Pediu para ouvir A Segunda Sinfonia, de Brahms. Ouviu duas
vezes e disse - "Adesso, basta." Agora, chega. Virou-se para o lado e
morreu.
Há quase cem anos, no dia 2 de novembro de 1906, Visconti nasceu em
Milão, na Via Salaria, na mansão pertencente à sua avó materna, Anna
Erba, proprietária do império farmacêutico. O pai era um aristocrata,
o conde de Modrone. Comemoram-se este ano, portanto, o centenário do
nascimento e os 30 anos da morte de um dos maiores artistas que o
cinema conheceu. O maior? Pode até ser que seja. Visconti antecipou o
neo-realismo com Obsessão, deu ao movimento um de seus mais
belos títulos (La Terra Trema), mas também anunciou seu fim, com
Belíssima e Sedução da Carne (Senso). Com Rocco e Seus
Irmãos, em 1960, fez um filme que permanece um marco e uma
referência para devotos de todo o mundo, que o cultuam como obra-prima
absoluta. Seguiram-se novos clássicos - O Leopardo, Vagas
Estrelas da Ursa.
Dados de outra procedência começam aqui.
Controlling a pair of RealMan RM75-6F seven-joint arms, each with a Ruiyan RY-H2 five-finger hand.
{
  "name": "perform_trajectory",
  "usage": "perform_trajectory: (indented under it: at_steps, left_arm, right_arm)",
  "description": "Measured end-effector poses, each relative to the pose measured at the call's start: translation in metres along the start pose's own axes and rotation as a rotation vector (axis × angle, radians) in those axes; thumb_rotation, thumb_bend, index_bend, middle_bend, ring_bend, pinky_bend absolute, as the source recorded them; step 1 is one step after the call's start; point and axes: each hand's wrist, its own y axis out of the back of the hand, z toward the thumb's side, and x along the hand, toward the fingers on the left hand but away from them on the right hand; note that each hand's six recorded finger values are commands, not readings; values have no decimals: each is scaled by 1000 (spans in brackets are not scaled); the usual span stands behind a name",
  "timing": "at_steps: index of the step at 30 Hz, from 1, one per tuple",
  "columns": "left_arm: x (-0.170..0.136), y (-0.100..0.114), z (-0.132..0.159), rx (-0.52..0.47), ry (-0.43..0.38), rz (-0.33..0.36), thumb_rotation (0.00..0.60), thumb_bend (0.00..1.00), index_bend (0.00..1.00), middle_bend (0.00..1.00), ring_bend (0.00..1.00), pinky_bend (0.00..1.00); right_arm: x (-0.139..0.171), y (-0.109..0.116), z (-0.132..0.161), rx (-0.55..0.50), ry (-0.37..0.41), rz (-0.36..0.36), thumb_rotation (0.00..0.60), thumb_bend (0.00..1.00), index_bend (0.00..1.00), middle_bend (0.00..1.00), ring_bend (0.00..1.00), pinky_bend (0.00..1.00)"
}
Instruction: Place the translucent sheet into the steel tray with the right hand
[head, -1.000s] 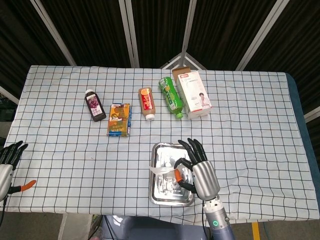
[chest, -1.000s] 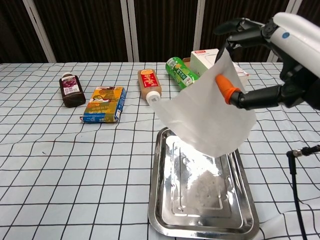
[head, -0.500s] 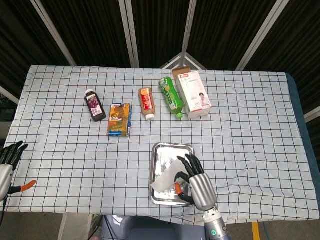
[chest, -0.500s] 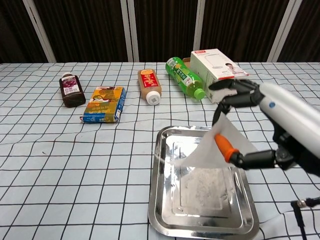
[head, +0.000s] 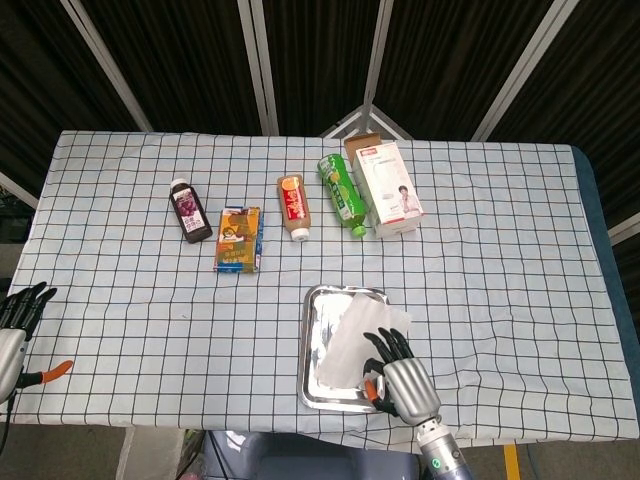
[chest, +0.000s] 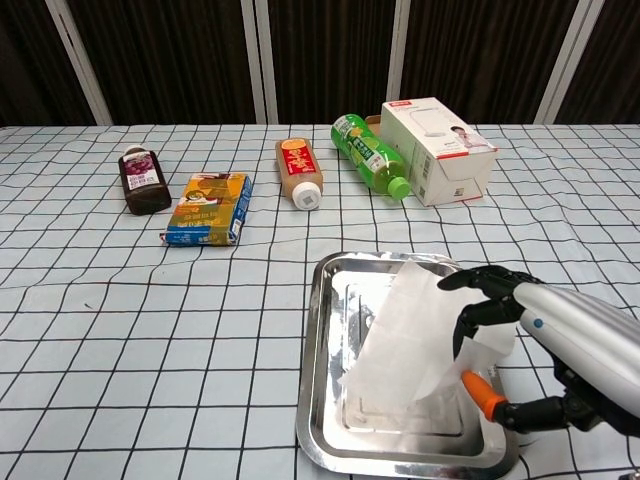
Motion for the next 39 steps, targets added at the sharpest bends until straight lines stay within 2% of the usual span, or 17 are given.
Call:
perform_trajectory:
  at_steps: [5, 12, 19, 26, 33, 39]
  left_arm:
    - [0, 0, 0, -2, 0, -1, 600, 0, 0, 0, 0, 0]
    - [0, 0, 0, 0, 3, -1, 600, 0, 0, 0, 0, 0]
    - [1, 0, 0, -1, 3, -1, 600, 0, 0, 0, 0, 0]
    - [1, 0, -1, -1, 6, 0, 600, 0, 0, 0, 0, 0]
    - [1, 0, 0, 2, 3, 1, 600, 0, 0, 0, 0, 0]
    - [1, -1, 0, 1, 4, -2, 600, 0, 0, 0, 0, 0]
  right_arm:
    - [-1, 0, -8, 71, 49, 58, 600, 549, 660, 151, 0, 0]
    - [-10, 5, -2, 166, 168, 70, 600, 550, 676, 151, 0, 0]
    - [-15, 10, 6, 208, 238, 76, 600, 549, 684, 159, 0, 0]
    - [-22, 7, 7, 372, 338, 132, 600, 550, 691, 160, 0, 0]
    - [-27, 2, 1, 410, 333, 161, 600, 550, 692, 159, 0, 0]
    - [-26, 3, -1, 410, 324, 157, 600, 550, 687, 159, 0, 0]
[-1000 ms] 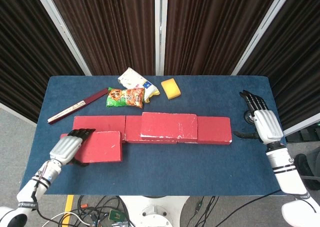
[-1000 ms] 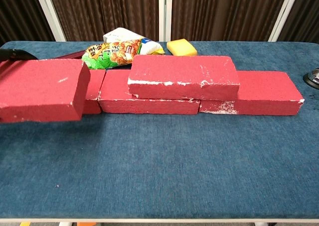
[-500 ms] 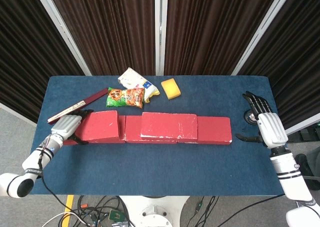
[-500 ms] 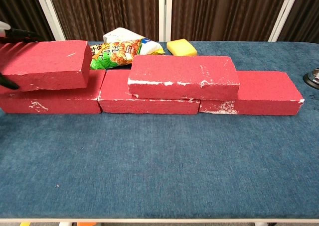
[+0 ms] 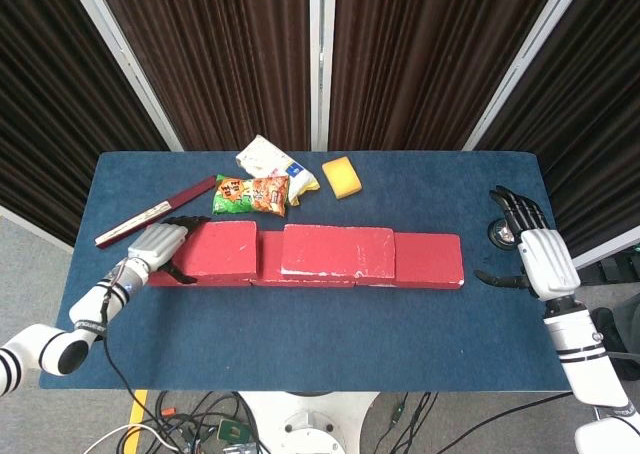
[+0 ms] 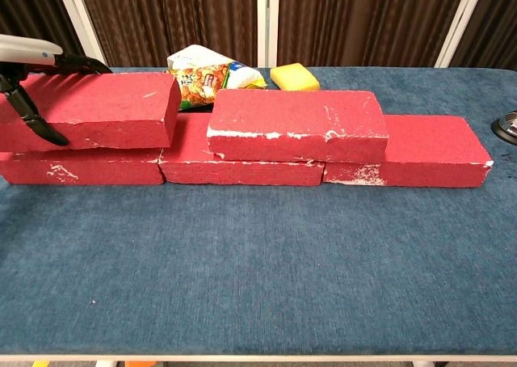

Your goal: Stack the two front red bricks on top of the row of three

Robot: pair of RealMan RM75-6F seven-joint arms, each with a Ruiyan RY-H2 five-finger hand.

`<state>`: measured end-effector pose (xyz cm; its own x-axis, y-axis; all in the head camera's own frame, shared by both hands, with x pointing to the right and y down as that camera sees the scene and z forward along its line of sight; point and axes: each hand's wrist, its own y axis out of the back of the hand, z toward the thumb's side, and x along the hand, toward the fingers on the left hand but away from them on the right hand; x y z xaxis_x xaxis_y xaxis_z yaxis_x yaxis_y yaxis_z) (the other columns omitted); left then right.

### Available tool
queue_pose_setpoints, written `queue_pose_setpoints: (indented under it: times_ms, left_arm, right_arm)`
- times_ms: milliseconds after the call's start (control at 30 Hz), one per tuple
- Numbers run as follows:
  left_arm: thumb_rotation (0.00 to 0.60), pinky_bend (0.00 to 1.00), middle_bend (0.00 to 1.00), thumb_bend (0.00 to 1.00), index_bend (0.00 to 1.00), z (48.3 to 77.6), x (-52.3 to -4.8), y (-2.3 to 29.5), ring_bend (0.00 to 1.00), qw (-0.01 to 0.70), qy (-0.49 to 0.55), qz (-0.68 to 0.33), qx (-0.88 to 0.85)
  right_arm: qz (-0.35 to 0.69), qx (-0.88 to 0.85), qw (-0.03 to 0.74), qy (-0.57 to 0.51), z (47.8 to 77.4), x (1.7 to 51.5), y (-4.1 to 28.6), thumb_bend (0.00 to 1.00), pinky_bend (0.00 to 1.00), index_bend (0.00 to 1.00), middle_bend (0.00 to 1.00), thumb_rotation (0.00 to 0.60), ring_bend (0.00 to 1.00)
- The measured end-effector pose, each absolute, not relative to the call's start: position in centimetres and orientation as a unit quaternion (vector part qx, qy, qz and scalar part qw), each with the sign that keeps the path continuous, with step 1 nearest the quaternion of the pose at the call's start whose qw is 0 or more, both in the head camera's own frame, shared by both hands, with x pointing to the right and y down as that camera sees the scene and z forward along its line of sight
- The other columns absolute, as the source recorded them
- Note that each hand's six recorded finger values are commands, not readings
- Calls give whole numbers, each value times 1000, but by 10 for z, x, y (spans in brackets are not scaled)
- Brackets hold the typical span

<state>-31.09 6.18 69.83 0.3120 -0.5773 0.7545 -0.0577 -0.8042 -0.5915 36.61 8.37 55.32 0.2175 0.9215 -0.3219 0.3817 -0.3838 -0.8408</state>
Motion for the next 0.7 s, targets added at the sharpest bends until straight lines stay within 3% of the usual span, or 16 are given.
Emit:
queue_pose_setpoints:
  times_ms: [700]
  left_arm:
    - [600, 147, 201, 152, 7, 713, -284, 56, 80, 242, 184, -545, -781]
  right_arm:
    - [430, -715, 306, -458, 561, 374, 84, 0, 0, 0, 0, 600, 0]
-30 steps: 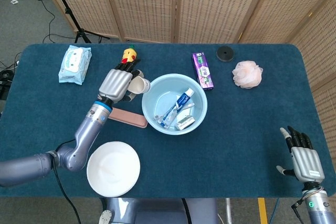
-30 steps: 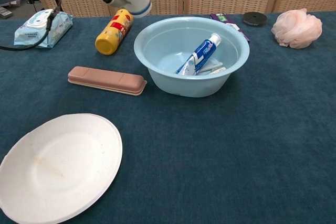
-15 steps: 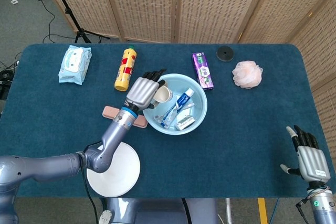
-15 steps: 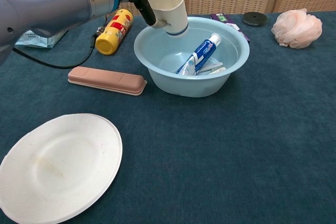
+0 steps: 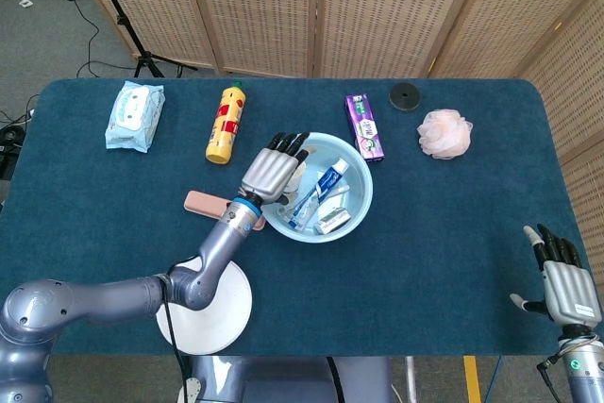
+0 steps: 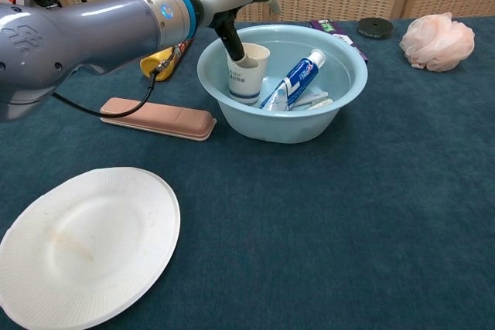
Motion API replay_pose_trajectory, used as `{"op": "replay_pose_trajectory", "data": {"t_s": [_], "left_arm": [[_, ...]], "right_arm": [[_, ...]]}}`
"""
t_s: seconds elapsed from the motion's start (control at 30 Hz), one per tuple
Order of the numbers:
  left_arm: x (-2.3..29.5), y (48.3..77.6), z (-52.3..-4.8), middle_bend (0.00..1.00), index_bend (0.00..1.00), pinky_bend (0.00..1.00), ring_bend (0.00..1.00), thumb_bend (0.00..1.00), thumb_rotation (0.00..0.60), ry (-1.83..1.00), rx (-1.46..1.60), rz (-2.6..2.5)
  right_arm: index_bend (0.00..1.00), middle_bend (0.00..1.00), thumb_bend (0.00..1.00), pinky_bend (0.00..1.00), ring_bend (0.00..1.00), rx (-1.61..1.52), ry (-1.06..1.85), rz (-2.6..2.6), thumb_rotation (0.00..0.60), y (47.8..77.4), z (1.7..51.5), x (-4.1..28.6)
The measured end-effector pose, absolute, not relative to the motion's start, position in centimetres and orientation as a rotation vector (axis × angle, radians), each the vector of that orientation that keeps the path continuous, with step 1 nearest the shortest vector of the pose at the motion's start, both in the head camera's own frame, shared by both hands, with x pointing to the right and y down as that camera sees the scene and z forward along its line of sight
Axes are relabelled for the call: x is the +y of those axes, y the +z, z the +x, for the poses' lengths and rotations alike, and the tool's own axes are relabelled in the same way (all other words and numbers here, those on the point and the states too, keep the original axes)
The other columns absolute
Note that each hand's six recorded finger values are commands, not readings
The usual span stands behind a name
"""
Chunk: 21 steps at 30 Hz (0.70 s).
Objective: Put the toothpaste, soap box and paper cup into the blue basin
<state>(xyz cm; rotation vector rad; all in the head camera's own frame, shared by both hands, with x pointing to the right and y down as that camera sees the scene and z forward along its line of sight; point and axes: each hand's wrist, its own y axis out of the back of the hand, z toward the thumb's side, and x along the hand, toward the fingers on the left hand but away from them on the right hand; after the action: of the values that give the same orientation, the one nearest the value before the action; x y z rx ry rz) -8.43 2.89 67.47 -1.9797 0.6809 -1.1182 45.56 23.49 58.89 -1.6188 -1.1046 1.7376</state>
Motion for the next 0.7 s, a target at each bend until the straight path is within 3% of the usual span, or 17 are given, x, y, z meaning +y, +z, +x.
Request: {"op": "replay_pose_trajectory", "data": {"t_s": [0.3, 0.5, 0.7], "left_arm": [[2.5, 67.4, -12.6, 0.0, 0.04, 0.02, 0.0, 0.22, 0.6, -1.179, 0.733, -1.97], [2.9, 66.2, -17.9, 0.0, 0.04, 0.02, 0.0, 0.22, 0.6, -1.216, 0.724, -1.882], [5.8, 64.4, -24.5, 0.0, 0.05, 0.02, 0.0, 0.22, 0.6, -1.266, 0.678, -1.813]], "right_arm": [[0.0, 0.0, 0.13, 0.0, 0.0, -1.075, 1.732, -1.622, 0.6, 59.1, 44.9, 23.6], [0.0, 0.0, 0.13, 0.0, 0.0, -1.055, 1.72, -1.619, 0.6, 59.0, 44.2, 23.7], [0.0, 0.0, 0.13, 0.0, 0.0, -1.045, 1.706, -1.605, 0.6, 58.6, 43.6, 23.7]]}}
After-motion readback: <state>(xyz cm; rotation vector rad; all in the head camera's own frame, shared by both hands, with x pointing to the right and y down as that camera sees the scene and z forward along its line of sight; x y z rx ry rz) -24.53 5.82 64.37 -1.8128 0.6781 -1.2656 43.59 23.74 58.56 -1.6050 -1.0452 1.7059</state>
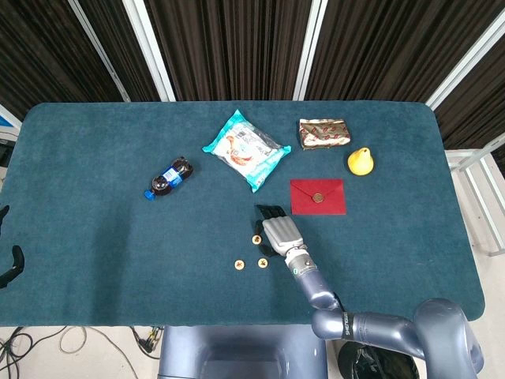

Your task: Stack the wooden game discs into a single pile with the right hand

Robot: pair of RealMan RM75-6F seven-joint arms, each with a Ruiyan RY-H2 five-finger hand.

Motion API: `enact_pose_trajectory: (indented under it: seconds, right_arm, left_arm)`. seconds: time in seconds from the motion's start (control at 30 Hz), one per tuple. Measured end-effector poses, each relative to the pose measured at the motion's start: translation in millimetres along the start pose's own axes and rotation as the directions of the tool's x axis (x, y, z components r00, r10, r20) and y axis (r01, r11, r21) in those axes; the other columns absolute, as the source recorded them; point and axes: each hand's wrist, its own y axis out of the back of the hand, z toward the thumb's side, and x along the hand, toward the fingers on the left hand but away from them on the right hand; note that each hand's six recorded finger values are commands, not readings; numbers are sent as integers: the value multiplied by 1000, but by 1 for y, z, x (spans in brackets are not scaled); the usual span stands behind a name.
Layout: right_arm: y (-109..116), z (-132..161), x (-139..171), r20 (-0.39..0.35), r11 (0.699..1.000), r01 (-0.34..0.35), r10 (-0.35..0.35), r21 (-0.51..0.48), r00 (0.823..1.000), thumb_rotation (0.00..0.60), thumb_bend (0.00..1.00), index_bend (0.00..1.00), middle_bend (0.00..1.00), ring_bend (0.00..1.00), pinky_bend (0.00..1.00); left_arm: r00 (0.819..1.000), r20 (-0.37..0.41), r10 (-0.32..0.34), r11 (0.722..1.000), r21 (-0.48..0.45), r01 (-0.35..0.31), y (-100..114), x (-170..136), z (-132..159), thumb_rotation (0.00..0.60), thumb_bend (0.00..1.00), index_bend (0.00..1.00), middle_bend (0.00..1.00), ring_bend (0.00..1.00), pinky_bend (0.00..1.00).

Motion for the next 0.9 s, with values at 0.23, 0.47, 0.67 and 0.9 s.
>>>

A trilogia alemã, formada por Os Deuses
Malditos, Morte em Veneza e Ludwig - A Paixão de Um Rei,
é mais polêmica, mas forma um bloco de notável coerência.
Belas artes
É tempo de reverenciar Visconti, graças a André Sturm, da Pandora,
que homenageia o diretor, exibindo, em horários especiais, no HSBC
Belas Artes, alguns de seus maiores filmes, cujos direitos de
distribuição possui - Belíssima, Rocco, O Leopardo,
Morte em Veneza, O Inocente. Todos exibem grande cuidado
cenográfico, pois Visconti era aquilo que se chama de perfeccionista.
Ele chegou ao cinema através da cenografia. Descendente de uma grande
família da Lombardia, teve uma criação indolente, no meio das artes,
das letras e da criação de cavalos. Poderia ter sido um daqueles
jovens que brincam de pular sobre os sofás, indiferentes ao próprio
futuro, no fim do baile de O Leopardo. Começou a interessar-se pelo
cinema aos 30 anos, quando sua amiga Coco Chanel lhe apresentou o
diretor francês Jean Renoir, a quem assistiu em Les Bas Fonds e
Une Partie de Campagne. Eram os anos do Front Populaire e
Renoir fazia filmes de temática social. Visconti tornou-se comunista,
o que foi sempre motivo de escândalo. Era chamado de ´conde vermelho´.
De Obsessão a Rocco, seu cinema desenha uma história
do proletariado. Por maior que seja Rocco, o filme, sob certos
aspectos, talvez tenha virado peça de museu. No desfecho, após a
desintegração da família Parondi em Milão, o diretor põe o mais jovem
dos irmãos na estrada, construindo para ele uma promessa de felicidade
a partir da consciência de classe, que adquiriu com outro irmão, Ciro,
operário da Alfa Romeo. Consciência de classe? Em 2006, em plena era
da globalização? Visconti não viveu o suficiente para ver a
transformação do mundo e a promessa dos ´ismos´ virar consumismo.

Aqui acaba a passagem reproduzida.